From the entries below, transcribe exactly the lines between the line holding "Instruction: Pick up" and the line holding "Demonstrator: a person", inclusive; skip all other lines.

-- STORED DATA follows --

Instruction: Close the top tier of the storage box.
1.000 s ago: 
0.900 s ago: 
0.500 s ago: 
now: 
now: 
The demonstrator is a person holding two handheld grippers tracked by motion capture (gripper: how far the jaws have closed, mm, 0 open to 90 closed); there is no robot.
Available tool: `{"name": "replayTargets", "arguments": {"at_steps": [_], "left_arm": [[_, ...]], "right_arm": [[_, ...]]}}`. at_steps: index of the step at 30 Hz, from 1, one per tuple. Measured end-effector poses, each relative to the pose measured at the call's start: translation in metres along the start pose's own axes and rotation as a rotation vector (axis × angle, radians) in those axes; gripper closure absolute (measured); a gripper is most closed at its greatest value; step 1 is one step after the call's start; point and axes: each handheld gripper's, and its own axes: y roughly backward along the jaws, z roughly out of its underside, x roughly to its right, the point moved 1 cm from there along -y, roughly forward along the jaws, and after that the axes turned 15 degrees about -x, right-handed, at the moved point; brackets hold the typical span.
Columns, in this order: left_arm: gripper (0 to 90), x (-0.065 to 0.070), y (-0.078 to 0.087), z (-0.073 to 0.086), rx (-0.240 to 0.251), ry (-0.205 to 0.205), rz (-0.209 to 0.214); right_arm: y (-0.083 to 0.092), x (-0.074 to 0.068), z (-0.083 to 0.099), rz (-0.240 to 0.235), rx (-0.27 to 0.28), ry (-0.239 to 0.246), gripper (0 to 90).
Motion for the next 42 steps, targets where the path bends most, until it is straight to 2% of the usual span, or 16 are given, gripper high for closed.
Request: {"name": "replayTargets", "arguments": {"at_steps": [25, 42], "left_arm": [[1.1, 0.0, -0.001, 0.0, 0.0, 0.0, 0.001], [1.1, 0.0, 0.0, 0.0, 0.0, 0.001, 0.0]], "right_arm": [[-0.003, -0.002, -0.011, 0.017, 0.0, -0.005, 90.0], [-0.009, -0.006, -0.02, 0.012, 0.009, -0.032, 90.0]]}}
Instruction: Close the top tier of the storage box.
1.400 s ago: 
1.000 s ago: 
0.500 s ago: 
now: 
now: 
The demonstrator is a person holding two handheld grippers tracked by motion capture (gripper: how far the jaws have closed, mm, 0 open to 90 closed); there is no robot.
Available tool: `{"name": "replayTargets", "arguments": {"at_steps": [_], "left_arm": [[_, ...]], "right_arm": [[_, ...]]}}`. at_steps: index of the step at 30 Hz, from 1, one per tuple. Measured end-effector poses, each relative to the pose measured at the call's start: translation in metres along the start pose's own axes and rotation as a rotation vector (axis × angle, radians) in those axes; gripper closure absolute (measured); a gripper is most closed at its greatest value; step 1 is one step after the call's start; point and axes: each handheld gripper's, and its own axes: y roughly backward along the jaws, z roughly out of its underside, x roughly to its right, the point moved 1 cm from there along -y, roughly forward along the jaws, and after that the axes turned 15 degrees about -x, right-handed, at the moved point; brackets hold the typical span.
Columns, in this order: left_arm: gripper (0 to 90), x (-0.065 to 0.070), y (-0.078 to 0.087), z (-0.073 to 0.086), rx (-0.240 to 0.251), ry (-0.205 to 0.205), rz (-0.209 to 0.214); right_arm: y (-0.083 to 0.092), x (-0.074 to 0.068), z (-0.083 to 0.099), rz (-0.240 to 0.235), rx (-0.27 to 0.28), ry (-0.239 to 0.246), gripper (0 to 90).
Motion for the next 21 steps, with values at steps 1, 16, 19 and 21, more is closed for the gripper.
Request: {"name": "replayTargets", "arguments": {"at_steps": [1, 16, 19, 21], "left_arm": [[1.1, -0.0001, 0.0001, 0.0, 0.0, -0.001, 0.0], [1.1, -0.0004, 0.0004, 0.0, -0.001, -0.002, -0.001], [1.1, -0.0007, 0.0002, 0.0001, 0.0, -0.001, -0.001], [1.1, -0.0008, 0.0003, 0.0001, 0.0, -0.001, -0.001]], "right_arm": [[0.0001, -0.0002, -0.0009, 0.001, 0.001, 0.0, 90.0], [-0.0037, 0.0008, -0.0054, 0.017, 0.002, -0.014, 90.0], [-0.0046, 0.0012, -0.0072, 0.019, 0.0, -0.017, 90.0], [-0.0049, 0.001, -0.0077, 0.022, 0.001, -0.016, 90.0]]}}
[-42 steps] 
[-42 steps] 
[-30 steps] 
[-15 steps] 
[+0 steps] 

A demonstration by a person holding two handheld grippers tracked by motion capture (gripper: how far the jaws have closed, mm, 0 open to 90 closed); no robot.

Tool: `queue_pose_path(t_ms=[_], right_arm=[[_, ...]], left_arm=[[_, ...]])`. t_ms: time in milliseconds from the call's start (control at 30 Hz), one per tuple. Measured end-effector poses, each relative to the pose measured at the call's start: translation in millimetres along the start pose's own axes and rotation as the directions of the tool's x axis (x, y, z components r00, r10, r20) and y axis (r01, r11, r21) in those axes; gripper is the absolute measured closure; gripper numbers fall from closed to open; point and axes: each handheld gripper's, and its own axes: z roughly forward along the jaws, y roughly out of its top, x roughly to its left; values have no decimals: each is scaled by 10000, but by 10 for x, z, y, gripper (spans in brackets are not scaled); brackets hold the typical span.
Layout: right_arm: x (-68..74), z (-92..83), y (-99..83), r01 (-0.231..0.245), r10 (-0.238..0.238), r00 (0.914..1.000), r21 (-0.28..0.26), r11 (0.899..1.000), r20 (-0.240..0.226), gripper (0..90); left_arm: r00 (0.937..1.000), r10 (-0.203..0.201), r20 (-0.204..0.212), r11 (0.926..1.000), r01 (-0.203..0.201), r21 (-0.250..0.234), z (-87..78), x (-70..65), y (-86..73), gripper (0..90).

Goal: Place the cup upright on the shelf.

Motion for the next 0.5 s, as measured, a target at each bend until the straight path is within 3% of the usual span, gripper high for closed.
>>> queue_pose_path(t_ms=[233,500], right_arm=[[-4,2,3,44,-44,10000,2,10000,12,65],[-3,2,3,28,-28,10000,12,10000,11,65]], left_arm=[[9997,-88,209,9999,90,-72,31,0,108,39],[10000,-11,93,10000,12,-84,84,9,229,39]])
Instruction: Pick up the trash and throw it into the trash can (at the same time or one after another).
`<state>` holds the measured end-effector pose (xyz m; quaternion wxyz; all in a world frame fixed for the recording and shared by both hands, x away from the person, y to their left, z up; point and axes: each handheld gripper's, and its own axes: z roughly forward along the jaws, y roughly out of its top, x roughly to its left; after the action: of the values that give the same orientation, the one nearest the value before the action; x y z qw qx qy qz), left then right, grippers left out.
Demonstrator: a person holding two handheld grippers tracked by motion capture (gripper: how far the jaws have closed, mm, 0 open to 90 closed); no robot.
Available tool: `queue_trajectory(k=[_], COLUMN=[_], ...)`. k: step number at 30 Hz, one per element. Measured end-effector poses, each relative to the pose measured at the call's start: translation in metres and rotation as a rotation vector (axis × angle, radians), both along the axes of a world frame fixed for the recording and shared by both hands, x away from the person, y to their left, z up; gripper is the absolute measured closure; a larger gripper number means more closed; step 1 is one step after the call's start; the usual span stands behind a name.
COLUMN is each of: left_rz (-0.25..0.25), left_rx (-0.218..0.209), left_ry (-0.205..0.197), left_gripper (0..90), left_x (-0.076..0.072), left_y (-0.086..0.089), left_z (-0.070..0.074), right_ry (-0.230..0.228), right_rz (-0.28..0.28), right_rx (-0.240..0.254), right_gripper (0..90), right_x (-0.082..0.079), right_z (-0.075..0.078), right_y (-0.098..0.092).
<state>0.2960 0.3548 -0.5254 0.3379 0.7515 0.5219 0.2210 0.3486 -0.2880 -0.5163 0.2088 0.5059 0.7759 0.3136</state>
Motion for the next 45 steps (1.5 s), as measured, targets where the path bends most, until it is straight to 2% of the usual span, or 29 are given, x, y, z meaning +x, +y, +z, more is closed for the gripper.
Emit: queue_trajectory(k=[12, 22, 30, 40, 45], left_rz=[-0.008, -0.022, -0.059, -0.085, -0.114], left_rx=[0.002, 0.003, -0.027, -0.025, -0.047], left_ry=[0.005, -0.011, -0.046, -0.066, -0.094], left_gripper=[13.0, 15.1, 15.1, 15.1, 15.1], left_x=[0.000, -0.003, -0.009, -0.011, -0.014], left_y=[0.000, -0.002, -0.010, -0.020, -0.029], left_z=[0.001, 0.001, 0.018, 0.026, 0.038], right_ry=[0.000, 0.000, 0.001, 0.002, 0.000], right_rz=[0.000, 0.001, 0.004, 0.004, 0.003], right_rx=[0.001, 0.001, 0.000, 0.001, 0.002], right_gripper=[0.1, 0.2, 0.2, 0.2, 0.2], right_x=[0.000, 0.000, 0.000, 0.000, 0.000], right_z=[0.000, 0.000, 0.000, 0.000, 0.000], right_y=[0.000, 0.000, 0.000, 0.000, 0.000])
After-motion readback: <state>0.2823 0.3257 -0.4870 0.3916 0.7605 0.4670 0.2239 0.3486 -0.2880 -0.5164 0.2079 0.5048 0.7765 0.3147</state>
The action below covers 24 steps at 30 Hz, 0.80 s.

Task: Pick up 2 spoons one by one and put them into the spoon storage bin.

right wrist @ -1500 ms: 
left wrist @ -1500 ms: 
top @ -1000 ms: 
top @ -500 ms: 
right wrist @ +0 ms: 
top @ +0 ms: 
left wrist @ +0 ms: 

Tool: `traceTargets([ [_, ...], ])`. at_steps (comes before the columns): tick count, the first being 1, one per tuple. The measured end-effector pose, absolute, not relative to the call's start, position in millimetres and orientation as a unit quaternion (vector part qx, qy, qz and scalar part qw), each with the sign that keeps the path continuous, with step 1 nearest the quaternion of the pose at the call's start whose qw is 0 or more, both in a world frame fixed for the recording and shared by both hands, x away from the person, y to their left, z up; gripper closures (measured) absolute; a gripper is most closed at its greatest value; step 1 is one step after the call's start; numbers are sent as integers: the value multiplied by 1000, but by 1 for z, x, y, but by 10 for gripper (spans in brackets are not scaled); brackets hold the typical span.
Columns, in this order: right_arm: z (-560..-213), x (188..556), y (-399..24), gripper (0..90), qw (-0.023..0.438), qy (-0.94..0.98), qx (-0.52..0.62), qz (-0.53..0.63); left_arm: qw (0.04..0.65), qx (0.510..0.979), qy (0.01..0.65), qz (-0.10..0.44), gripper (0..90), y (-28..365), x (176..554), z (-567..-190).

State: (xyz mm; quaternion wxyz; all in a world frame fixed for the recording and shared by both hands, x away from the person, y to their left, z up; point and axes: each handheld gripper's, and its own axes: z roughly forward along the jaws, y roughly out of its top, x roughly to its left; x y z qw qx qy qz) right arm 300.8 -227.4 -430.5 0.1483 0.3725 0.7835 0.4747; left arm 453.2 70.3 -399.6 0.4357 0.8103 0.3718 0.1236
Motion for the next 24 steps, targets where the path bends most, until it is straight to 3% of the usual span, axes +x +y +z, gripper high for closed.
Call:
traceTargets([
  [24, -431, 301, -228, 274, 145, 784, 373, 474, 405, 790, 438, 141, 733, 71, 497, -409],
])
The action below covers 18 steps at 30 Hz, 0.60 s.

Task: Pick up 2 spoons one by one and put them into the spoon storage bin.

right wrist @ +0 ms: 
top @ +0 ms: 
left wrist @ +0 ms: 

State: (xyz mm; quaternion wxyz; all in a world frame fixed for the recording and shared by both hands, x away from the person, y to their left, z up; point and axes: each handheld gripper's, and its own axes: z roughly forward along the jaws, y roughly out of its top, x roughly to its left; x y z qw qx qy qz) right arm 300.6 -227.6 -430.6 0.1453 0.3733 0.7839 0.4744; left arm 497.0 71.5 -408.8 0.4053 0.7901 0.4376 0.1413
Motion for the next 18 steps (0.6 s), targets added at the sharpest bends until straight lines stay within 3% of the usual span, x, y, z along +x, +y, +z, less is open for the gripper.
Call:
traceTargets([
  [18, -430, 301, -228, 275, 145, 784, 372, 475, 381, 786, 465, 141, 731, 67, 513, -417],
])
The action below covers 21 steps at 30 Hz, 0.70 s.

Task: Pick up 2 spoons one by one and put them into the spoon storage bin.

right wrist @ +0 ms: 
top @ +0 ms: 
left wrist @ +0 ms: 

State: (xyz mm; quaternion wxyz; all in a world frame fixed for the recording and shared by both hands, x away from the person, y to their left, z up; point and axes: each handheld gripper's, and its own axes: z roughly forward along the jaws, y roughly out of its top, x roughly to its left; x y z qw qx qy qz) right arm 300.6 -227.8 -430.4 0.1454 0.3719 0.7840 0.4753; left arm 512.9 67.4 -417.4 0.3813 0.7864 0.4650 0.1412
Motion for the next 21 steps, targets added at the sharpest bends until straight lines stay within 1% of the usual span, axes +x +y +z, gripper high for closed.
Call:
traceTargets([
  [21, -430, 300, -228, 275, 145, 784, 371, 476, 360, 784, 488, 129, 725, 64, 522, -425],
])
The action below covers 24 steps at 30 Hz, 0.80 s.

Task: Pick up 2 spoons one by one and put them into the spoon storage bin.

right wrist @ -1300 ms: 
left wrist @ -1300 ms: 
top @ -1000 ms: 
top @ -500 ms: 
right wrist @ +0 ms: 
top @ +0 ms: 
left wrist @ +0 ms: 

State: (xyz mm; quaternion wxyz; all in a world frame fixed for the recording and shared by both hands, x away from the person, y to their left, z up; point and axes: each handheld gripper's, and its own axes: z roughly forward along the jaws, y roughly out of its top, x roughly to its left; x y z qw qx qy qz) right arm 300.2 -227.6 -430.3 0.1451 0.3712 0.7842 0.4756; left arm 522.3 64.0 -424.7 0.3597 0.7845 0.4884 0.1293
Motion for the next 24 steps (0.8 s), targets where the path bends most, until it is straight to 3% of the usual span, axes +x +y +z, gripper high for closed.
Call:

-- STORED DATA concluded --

## TASK RESULT
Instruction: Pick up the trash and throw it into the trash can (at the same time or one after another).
`<state>` holds the measured end-effector pose (xyz m; quaternion wxyz; all in a world frame fixed for the recording and shared by both hands, x away from the person, y to their left, z up; point and axes: each handheld gripper's, and its own axes: z roughly forward along the jaws, y roughly out of its top, x roughly to its left; after the action: of the values that give the same orientation, the one nearest the value before the action; x y z qw qx qy qz), left then right, grippers left out.
Demonstrator: a person holding two handheld grippers tracked by motion capture (gripper: how far the jaws have closed, mm, 0 open to 90 closed); no robot.

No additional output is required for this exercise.